Each line below that holds the word "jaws" counts once; state the total number of such lines and nothing else.

:: Working data

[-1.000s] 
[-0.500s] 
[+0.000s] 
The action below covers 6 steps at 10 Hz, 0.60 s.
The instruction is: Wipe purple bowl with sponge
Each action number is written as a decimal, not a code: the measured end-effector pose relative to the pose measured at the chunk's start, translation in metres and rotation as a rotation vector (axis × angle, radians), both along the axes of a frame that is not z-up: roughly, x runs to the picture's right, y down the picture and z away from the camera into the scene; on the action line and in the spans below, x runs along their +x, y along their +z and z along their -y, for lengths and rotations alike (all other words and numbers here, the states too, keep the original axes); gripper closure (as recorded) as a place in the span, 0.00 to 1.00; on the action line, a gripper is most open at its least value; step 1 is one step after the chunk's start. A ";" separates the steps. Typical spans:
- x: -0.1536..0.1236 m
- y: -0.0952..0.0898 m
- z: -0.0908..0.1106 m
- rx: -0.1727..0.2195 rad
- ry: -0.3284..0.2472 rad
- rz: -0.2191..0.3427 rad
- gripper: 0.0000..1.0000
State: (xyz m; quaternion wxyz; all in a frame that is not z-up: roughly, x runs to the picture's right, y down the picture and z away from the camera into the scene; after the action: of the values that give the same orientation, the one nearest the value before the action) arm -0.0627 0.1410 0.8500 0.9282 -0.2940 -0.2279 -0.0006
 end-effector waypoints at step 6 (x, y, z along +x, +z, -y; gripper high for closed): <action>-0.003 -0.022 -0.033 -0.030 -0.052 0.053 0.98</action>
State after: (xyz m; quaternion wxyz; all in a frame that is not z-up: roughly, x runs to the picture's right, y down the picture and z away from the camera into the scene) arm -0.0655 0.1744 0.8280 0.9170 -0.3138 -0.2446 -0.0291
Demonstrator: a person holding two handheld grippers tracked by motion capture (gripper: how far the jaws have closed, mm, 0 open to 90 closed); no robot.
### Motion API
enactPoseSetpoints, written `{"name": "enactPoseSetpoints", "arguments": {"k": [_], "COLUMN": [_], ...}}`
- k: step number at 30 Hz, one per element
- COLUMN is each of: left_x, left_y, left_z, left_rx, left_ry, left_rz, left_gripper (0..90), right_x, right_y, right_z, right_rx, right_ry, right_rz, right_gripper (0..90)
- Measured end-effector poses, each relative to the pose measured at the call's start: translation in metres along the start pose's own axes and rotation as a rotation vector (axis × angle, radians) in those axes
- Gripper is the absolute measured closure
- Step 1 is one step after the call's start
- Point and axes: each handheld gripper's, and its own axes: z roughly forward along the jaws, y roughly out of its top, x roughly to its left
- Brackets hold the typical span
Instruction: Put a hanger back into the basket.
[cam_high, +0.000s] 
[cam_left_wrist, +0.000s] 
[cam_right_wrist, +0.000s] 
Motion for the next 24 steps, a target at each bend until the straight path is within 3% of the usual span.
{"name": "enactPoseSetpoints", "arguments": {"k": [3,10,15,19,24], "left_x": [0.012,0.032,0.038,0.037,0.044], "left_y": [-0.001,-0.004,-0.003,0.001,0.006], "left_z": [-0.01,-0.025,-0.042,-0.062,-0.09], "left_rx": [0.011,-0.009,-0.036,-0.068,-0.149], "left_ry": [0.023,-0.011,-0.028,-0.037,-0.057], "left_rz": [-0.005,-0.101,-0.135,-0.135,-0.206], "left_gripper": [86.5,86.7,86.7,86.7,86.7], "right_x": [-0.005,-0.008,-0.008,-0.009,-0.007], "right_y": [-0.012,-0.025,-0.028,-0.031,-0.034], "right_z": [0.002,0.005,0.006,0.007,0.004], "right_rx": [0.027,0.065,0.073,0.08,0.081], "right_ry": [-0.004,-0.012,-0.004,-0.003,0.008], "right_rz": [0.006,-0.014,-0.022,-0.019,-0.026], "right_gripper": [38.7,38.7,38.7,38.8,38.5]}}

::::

**Your response:**
2